While OpenAI and Microsoft sort out who will be on whose payroll, the iris-scanning biometric project Worldcoin—founded by Sam Altman—remains silent. And its WLD token, which it launched six months ago, is down 11%, according to CoinGecko.
At the time of writing, WLD is trading at $2.22 per token. The price has fluctuated since Altman left OpenAI on Friday, falling as low as $1.84 on Saturday and rising to $2.65 in the past 24 hours.
Worldcoin did not immediately respond to a request for comment from Decrypt.
Although Worldcoin has not yet directly commented on OpenAI’s leadership changes, it reiterated saturday creed in a post on Twitter, accompanied by a video of its founders. “Here comes the biggest technology, economic and productivity boom since the internet,” the company tweeted. “Back to building a more human internet and a more flexible global economy in the age of AI,” it later added – its only comments since the drama began.
The biometric cryptocurrency project was developed by San Francisco- and Berlin-based Tools for Humanity. It was founded in 2019 by Altman, Max Novendstern, and Alex Blania. Worldcoin made a big splash when it debuted—not just for this Dark Glass-esque, eye-ball scanning tech, but for the backing it received from venture capital firm Andreessen Horowitz. The project raised $115 million in May.

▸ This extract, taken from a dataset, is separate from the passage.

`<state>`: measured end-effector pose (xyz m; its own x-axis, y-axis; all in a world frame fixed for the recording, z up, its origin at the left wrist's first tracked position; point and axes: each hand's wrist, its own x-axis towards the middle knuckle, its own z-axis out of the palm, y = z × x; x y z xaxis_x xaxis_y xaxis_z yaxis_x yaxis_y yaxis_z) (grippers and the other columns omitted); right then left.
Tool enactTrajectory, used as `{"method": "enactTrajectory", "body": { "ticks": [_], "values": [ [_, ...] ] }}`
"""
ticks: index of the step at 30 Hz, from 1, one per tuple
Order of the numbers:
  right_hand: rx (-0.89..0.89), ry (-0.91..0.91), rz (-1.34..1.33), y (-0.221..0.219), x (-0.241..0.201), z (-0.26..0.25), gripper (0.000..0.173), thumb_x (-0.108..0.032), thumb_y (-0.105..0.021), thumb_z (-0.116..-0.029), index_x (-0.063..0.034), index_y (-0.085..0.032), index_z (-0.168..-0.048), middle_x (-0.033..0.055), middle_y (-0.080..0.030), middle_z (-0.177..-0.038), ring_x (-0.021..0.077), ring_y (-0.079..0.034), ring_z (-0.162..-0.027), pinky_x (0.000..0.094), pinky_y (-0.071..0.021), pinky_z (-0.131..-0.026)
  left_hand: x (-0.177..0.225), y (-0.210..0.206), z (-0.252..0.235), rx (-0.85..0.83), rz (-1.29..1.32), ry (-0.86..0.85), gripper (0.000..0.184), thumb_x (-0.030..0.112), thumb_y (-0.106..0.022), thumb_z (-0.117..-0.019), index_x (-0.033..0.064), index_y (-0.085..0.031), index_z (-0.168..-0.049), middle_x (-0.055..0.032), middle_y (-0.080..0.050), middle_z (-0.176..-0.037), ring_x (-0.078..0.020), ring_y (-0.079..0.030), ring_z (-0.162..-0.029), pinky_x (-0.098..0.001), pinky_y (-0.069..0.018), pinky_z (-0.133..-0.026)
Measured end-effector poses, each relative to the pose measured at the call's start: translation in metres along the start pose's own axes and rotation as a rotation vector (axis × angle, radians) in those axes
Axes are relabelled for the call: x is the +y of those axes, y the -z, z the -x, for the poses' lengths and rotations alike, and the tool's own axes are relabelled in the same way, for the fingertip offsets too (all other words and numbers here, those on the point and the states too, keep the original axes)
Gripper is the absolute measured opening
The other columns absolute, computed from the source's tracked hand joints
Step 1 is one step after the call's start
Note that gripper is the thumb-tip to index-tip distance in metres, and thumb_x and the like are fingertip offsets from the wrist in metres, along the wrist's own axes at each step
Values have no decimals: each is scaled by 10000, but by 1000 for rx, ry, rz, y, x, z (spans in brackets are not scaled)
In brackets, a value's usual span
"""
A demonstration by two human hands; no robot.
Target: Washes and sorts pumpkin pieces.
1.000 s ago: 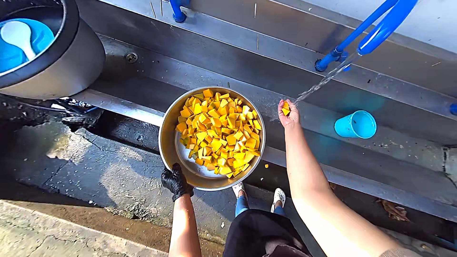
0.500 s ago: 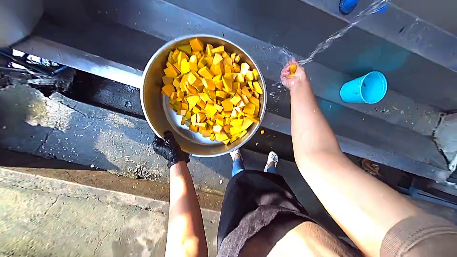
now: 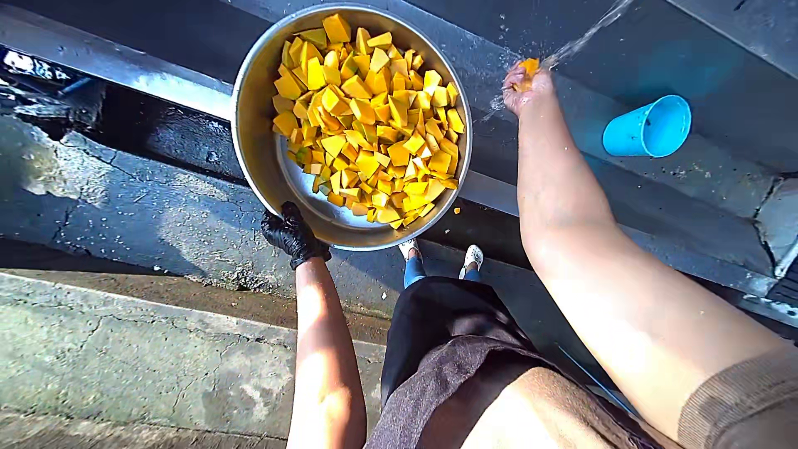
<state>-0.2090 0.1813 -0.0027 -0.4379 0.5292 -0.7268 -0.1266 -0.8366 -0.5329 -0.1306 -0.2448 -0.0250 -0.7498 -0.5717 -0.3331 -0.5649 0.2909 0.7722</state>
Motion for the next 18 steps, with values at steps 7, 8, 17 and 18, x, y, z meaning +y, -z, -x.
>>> {"method": "enactTrajectory", "body": {
  "ticks": [7,8,17,18],
  "values": [
    [67,20,-20,-2,-6,18,190,-240,-556,-1045,-137,-454,-1168,78,-539,-982,164,-630,-816,286,-587,-738,-3,-3,-3,13,12,4,370,137,-654,-945,-32,-594,-1269,-121,-649,-1147,-90,-626,-1002,-269,-516,-912],
    [52,32,-31,2,-3,18,171,-247,-547,-1054,-137,-458,-1150,70,-542,-961,151,-628,-800,266,-583,-723,-2,-3,-2,12,12,9,373,137,-648,-951,-33,-588,-1277,-128,-644,-1167,-96,-625,-1018,-272,-513,-923],
    [-8,0,203,11,14,9,222,-251,-402,-1113,-151,-479,-930,-38,-492,-635,24,-468,-460,147,-420,-436,10,-1,6,-10,-8,69,408,169,-632,-981,-25,-561,-1332,-191,-631,-1251,-230,-620,-1120,-426,-498,-982],
    [4,-3,220,8,12,9,223,-245,-405,-1111,-143,-485,-928,-30,-510,-651,24,-472,-459,144,-417,-428,7,-1,4,-8,-3,54,394,165,-632,-982,-25,-570,-1321,-187,-639,-1233,-219,-627,-1105,-411,-504,-978]
  ]
}}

In its own words, Worldcoin sets out to create a biometric database that can distinguish between humans and AI and potentially provide a path to AI-funded universal basic income (UBI). The WLD distribution allocates 75% of the 10 billion tokens to its community—people who allow the project to scan their irises. The initial development team will receive 9.5%, Tools for Humanity investors will receive 13.5%, and 2% will serve as a reserve.
Worldcoin launched on July 24, 2023, with a user base of two million from its beta stage. The project’s goal is to expand its “orbing” operations to 35 cities across 20 countries, which include qualified Worldcoin Operators using Orb to sign up individuals, who in turn will receive WLD tokens as a reward.

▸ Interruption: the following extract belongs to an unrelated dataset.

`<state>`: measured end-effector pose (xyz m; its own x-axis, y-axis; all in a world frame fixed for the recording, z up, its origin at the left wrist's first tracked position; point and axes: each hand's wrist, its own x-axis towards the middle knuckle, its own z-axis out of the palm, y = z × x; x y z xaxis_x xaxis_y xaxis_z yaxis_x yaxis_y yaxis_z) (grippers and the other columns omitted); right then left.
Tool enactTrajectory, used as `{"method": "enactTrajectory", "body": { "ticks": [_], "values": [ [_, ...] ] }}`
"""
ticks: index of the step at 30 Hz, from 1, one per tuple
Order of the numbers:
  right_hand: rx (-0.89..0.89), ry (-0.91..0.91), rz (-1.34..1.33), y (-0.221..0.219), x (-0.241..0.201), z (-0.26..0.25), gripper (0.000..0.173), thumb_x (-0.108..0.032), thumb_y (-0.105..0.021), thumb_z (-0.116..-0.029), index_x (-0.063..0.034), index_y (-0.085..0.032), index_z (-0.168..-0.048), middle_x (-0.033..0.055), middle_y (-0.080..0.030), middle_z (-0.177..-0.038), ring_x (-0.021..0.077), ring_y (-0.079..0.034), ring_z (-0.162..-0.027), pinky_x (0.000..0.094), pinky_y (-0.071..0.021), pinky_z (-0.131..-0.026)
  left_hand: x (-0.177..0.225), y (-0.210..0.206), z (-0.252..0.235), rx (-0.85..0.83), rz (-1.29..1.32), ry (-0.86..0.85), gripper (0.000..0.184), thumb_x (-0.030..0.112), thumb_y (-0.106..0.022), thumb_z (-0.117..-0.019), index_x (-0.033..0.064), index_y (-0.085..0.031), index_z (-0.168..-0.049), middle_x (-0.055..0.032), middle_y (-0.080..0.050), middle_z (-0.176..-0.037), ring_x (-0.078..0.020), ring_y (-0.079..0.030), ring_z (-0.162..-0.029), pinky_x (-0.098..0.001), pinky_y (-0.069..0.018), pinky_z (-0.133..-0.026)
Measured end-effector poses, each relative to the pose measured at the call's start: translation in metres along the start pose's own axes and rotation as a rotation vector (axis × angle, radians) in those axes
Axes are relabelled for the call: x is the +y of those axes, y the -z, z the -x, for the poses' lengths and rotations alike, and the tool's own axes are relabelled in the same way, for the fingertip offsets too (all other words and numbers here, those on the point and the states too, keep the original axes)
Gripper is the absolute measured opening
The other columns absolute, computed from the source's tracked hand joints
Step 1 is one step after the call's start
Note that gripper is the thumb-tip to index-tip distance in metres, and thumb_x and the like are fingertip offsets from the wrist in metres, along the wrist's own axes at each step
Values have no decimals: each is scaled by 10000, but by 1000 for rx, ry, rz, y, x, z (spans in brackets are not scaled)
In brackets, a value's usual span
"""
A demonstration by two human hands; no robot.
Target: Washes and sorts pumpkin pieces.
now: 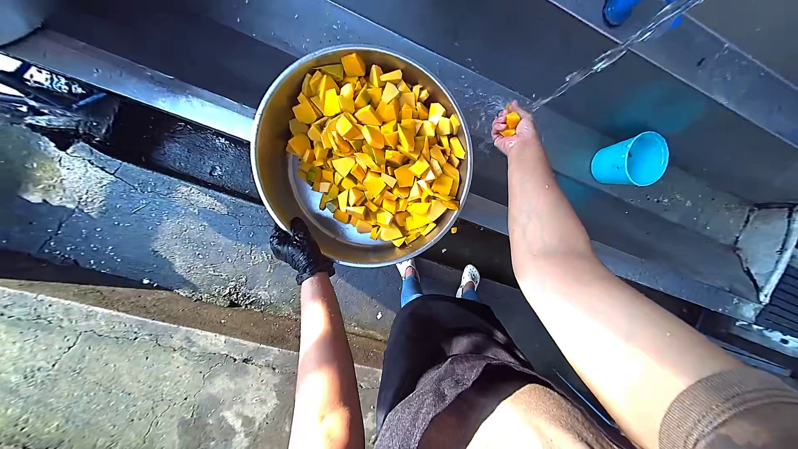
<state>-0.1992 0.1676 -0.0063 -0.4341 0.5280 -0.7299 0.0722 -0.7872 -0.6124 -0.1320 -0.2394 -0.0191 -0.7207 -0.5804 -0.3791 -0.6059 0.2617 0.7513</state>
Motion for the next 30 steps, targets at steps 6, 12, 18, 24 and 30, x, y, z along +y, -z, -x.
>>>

But not everyone is so optimistic about Worldcoin’s ambitions.
Kenya suspended its enrollment due to security, privacy, and financial concerns. Although Kenya is the only country that has outright banned Worldcoin from operating, the project has also faced scrutiny from the UK, Germany, and France.
The token supply is intended to remain locked at 10 billion for the first 15 years, after which the project plans to vote on an annual inflation rate that will maintain the protocol. But it’s still unclear how Altman’s ouster from OpenAI and the new gig at Microsoft will affect his side project.